To test for costs of mating, sterile ovoD1 and fertile Dahomey females were subjected to ‘high’ and ‘low’ cost of mating treatments (i.e. continuous or intermittent exposure to wild-type males; Fowler & Partridge 1989), while controlling for non-mating costs of exposure to males in the low-cost conditions by using behaviourally sterile poxn70 males. Virgin females were collected over ice in a single 24 hour time period, and then housed in groups of three. Females were continuously housed with males in a 1 : 1 sex ratio for the duration of the experiment. The ‘low-cost’ groups were housed with fertile wild-type males for 24 hours, then lightly anaesthetized with CO2 and the wild-type males replaced with non-mating (poxn70) males. These males were kept with the females for 72 hours, after which they were replaced with wild-type males once again. Thus, the males were cycled in this manner every 4 days until all females were dead. The ‘high-cost’ groups were subjected to a similar cycle, except that wild-type males were transferred in on days 2–4, rather than non-mating poxn70 males. Males were not re-used during the experiment, but were replaced with younger males not more than 4 days old at the beginning of each 4-day cycle. All males for these replacements were obtained from stock bottles maintained at similar densities. Therefore, high-cost groups were exposed to mating males continuously throughout their lifetimes, whereas low-cost groups received continuous courtship, but were exposed to mating males for only 1 day out of every 4-day cycle. Female mortality was scored daily and 70 vials per experimental group were assayed, giving a total of 210 females per group.

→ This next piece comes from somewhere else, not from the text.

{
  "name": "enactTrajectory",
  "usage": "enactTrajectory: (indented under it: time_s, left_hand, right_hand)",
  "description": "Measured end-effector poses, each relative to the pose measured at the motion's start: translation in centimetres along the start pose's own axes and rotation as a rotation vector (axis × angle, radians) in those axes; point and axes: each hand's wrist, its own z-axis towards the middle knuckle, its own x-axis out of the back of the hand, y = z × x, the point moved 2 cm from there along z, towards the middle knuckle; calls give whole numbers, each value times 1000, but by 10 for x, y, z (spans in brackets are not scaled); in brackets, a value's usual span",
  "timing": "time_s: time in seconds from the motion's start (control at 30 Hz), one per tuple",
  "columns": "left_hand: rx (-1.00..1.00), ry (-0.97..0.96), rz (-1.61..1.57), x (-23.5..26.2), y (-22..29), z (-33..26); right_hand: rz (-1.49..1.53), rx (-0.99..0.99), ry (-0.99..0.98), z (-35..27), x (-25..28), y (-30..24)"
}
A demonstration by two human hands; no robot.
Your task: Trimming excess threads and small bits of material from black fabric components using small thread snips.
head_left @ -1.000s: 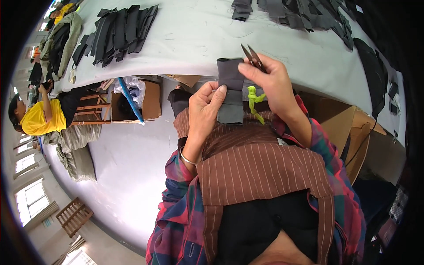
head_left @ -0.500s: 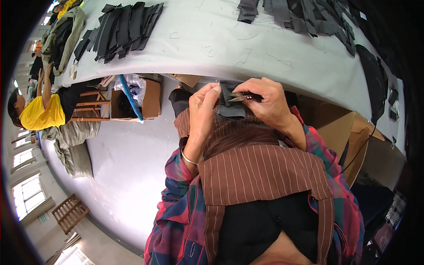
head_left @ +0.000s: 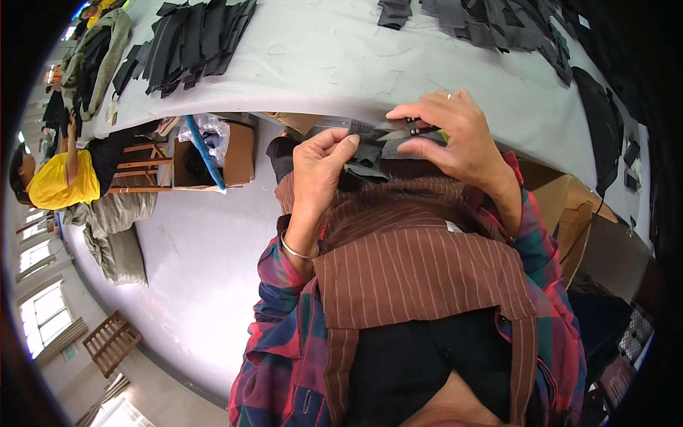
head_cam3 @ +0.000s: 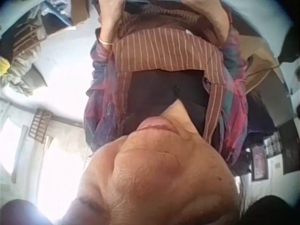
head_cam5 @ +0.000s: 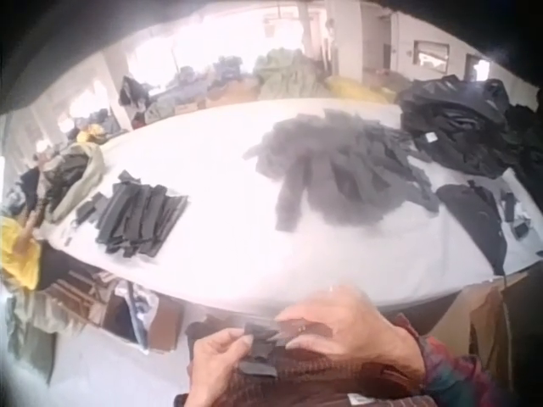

Feeding assays were performed on subsets of vials from the longevity experiment. Assays were begun shortly after lights on (at 10.00) and lasted for approximately 1.5 hours. Twenty vials per experimental group (each containing three males and three females, as above) were transferred to observation racks the night before the assay. Vials were scanned continuously and female feeding behaviour was scored until all vials had been observed at least 10 times. Feeding was scored as described above and recorded as the number of females observed to feed in each vial during each observation. Feeding was assayed twice during the 4-day cycle: once on the morning of day 2 prior to male transfer, when all females were with wild-type males, and once on the morning of day 4, when females were with wild-type or poxn70 males. Assays were performed on days 2, 6 and 10 (all females with wild-type males) and days 4, 8 and 12 (females with wild-type or poxn70 males). Vials that contained fewer than three females owing to previous mortality were not included in the assays.

To ensure that the manipulations had the desired effect of varying mating frequency while keeping any non-mating costs of exposure to males constant, we monitored mating frequency and courtship throughout the experiment. Male courtship was sampled on a subset of 20 vials per experimental group from the longevity experiment and was assayed at similar times and under similar conditions as the feeding assays described above. We similarly recorded mating frequency for the days on which females were paired with wild-type males. Vials were scanned continuously and mating or courting behaviour was scored until all vials had been observed at least 10 times. Courting was scored for each male that showed one of a number of typical courtship behaviours (orientation towards the female, wing extension at 90°, trailing females, genital contact with proboscis and attempting to mount the female). Courtship was recorded as the number of courting males in each vial during each observation. The vials were again coded blind. Male courtship was assayed once during each 4-day cycle: on day 3 when females with either wild-type or poxn70 males. Assays were performed on days 3, 7, 11 and 15 of the longevity screen.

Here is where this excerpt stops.